We started making arrangements for both of us to go home. This is where I am so grateful for the Army. They may eff you over a few times and give you the run around and crappy services, however this case made up for all the screw ups we've been through. They not only paid for G's ticket home, they arranged and paid for mine AND baby Ryan's. I know traveling with an infant under the age of 1 is free, but when I got to the gate to arrange my seats, I found out that they booked us two seats for extra room. I nearly burst into happy tears. Also, I had amazing support on base where spouses took care of my pups last minute, knowing I have no set date when I'll be back. Making everything come together in less than 24 hours was so stressful (just look at the zits on my face) and seeing people pull through for you in a time of need is priceless.

Okay, so I had to fly with my 6 week old son for the first time. Thoughts? I was terrified he'd be the baby on the plane screaming the whole time. Guess what? He did AMAZING. Our first flight to Minneapolis was 5 hours. He slept for 4, and the last hour, we played quietly until we landed. However, after we docked (docked? I know it wasn't a boat, but whatever) and I had to get our stuff situated, he started to freak out. We were in the very last row. Last ones to get out. The plane was super hot, I had no space to try to squeeze him into my ergo carrier and he was not feeling it. I had to walk to the back and bounce him around until pretty much everyone else left. The second flight was only 2 hours, and he slept the whole time. Like I said, this baby was AMAZING. I was very very very relieved.
Baby's first flight!! He did so well. 
I'll stop with the play by plays, otherwise we'd be here forever. After circling the international terminal a million times, we found Greg. We made a few stops then went over to the hospital. The next day, his mother passed. I tend to be a very emotional person, and I never thought I could be that person that someone can rely on in times like this, but I held myself together and did my best just to be there while everyone said their goodbyes. I shake thinking about this moment. Because we're never really around his family, living half a country away in the middle of the arctic tundra, I sometimes don't feel too much like a wife because I usually just go home to my family for certain occasions. I sometimes just feel like a girlfriend, best friend, roommate, or even fiancé, but that day, I felt like a wife. I realized that I have a whole second half of family (some I never even met til that weekend) which I am a part of, and watching my husband's mother die, is watching my mother die.

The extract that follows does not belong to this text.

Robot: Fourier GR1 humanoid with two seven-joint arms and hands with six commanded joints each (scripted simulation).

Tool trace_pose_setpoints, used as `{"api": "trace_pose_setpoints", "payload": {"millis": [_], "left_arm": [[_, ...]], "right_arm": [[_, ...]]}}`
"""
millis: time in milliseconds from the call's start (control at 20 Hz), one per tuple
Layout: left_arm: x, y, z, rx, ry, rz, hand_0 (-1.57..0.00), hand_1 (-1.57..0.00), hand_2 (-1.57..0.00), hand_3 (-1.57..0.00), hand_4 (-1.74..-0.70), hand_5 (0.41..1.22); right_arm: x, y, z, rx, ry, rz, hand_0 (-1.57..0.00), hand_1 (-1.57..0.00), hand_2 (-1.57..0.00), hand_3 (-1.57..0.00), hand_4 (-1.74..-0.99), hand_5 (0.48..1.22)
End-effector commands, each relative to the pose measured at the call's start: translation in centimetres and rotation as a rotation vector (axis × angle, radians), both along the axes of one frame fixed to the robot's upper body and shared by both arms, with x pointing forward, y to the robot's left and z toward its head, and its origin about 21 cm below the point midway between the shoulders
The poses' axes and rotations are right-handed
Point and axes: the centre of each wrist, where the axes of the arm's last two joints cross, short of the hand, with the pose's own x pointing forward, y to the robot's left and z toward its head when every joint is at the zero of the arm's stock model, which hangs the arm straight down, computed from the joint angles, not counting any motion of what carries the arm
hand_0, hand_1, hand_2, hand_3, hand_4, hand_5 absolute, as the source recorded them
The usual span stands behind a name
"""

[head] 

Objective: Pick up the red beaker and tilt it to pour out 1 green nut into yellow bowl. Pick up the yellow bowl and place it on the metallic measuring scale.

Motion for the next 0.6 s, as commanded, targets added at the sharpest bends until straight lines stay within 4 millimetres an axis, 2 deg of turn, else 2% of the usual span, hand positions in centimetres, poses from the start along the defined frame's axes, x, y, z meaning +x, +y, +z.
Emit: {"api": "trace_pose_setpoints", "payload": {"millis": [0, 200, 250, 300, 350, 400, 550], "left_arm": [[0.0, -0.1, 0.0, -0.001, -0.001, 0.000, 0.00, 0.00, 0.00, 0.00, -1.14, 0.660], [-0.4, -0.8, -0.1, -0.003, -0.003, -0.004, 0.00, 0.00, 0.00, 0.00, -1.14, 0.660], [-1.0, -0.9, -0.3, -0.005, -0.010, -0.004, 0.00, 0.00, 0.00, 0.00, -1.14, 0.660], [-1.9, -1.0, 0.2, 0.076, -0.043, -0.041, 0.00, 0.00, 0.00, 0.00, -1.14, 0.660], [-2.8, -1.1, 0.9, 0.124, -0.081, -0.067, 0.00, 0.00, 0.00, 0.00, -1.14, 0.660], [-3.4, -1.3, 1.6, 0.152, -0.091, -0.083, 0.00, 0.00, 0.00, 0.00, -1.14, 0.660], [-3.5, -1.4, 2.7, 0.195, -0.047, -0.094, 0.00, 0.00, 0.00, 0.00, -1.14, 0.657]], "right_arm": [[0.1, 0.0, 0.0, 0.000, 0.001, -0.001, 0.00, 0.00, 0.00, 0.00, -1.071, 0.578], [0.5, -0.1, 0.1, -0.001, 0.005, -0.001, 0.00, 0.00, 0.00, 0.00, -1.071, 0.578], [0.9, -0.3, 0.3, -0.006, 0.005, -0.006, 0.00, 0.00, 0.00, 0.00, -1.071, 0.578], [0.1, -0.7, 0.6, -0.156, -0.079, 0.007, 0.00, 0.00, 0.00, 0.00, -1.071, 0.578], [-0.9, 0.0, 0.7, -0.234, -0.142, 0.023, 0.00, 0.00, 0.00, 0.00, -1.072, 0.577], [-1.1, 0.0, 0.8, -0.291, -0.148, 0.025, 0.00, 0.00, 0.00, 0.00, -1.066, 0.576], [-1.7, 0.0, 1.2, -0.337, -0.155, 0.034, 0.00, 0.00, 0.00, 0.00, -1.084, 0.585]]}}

This week, the family made funeral arrangements for this Saturday. G's mom did not have life insurance, nor assets to cover the cost of the funeral, nor is she married. We found out it's going to cost the family $14K for everything. Actually, not everything-a lot of fees were wavered. We are going to split the cost with his uncle, however it's still a lot of money all of a sudden to have to pay-for both halves. We started an online site for donations in case any friends or family are willing to help us out (click here to donate). We are appreciating all of the support we've been receiving so far. It's amazing how moments like these show people's true colors.
Selfiessss. This is only half the family. 
I must say, despite the reason why we had to come home, it really is nice that both G and I are home with our baby hanging with his side of the family and getting to know them more than the few times we've hung out-and also letting Ryan meet his new aunts, uncles and cousins! I really didn't think the opportunity for Ryan would come until we were out of Alaska so I'm blessed that he's able to bond with family even sooner. He's one spoiled baby! And loving every second of it :)

Okay, so this baby has prevented me from writing this all in one sitting. I have no idea if I said all that I need to say, if my paragraphs even get to the point, or if things flow at all. My main points: being a wife means a whole lot more than saying, "I do", this week has been the hardest week of our lives, and I'm glad Ryan is meeting his family. Yeah, there's my conclusion. Time to change some poop!